The IAB TCF (Transparency and Consent Framework) is a voluntary standard from IAB Europe. It lets websites collect visitor consent for digital advertising, then pass that consent through a Consent Management Platform to ad-tech vendors downstream. It supports GDPR and ePrivacy compliance for programmatic ads.
IAB Europe governs the framework and IAB Tech Lab maintains its technical specs. The version in force today is v2.3, and its legal standing has been contested since a 2022 Belgian ruling that later appeals narrowed.
What Is the IAB TCF?
The IAB TCF is an accountability tool built on standardization. It helps publishers and ad-tech vendors document a visitor's consent choices for GDPR and ePrivacy compliance, per IAB Europe's framework specification. It is not a law. It is an industry-built rulebook and technical format. It lets a visitor's cookie and tracking choices travel from the website where they were made to every ad-tech company serving that visitor an ad.

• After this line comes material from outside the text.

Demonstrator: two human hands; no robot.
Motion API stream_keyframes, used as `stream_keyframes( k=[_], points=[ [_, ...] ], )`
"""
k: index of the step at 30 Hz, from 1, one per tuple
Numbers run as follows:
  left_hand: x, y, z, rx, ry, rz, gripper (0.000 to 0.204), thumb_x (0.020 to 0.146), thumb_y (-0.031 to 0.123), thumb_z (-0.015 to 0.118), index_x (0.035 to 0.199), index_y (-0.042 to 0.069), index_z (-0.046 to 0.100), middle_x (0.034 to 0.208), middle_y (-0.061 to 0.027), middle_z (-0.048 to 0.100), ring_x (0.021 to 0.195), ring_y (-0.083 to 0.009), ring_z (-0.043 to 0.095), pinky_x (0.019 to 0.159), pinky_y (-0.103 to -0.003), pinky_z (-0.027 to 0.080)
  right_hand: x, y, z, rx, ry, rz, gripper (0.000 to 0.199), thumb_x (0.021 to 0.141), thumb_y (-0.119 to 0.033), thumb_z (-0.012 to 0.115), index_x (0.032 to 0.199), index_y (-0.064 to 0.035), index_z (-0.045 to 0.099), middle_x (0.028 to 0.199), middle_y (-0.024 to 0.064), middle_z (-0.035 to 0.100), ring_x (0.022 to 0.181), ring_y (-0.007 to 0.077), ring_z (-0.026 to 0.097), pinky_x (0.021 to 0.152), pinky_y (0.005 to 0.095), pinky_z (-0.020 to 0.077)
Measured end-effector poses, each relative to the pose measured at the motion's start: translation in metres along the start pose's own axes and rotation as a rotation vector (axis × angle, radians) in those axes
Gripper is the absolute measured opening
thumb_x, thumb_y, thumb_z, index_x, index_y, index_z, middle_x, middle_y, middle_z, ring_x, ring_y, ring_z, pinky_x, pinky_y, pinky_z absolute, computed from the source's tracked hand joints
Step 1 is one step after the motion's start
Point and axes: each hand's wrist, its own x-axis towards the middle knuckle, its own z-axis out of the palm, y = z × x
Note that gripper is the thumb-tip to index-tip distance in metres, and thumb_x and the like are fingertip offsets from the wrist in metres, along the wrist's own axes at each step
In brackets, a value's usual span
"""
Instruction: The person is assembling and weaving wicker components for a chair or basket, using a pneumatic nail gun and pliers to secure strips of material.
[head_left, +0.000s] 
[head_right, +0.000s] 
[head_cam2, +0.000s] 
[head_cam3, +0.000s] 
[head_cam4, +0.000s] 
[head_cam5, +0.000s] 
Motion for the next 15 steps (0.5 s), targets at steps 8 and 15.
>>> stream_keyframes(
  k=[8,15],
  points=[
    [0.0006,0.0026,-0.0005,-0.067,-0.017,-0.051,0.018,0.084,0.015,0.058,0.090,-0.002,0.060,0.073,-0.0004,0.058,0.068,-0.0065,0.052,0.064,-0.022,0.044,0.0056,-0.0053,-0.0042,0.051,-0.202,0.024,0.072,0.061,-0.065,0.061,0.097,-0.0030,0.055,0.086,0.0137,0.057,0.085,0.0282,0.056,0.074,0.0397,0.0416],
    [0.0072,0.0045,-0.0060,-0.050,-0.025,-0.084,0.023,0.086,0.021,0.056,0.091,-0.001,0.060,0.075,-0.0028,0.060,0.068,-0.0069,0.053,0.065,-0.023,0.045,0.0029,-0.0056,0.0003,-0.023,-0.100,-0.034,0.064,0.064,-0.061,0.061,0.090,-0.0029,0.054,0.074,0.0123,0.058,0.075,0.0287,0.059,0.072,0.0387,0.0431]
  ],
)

Three groups use it. Publishers (first parties) are the websites and apps that collect the consent. Vendors (third parties) are the ad-tech companies that read the consent signal downstream, such as ad servers, demand-side platforms, and measurement providers. Consent Management Platforms (CMPs) sit in between. They show the banner, record the choice, and generate the technical signal both sides rely on.
The TCF is voluntary. No law requires a site to adopt it. A site adopts it when it runs programmatic advertising. Its ad partners then require a recognized consent signal to keep serving ads in the EU, EEA, and UK.
Who Created and Governs the IAB TCF?
IAB Europe created and owns the TCF policy. IAB Tech Lab stewards its technical specifications. IAB Europe first launched the framework in 2017 and has updated it several times since, most recently to version 2.3 in 2025.
The two organizations split responsibility cleanly. IAB Europe handles the legal and policy side: what the framework requires and how it maps to GDPR and the ePrivacy Directive. IAB Tech Lab handles the technical side: the CMP API that CMPs implement, the TC String format, and the Global Vendor List specification.
Both sit under the broader Interactive Advertising Bureau (IAB), a trade body with more than 700 member companies. IAB Europe is one of 45 independently operated regional IAB organizations worldwide. IAB Tech Lab is a separate nonprofit technical consortium that works in affiliation with IAB. Confusing the three is common. IAB is the parent trade body. IAB Europe is the TCF's policy owner. IAB Tech Lab is its technical steward.
Why the IAB TCF Matters for GDPR and ePrivacy
The IAB TCF exists because a single ad impression can involve dozens of ad-tech companies. GDPR and the ePrivacy Directive both require a valid legal basis before any of them can process a visitor's data. Without a shared consent signal, each vendor in that chain would need its own way to confirm consent, and none could trust another's claim. The TCF standardizes the signal so every party can act on the same recorded choice.
The stakes are commercial as much as legal. Google requires publishers serving EEA, UK, and Switzerland traffic through AdSense or Ad Manager to use a Google-certified CMP that integrates with the TCF. A publisher without a working TCF signal risks reduced ad demand, or outright loss of programmatic revenue in those regions.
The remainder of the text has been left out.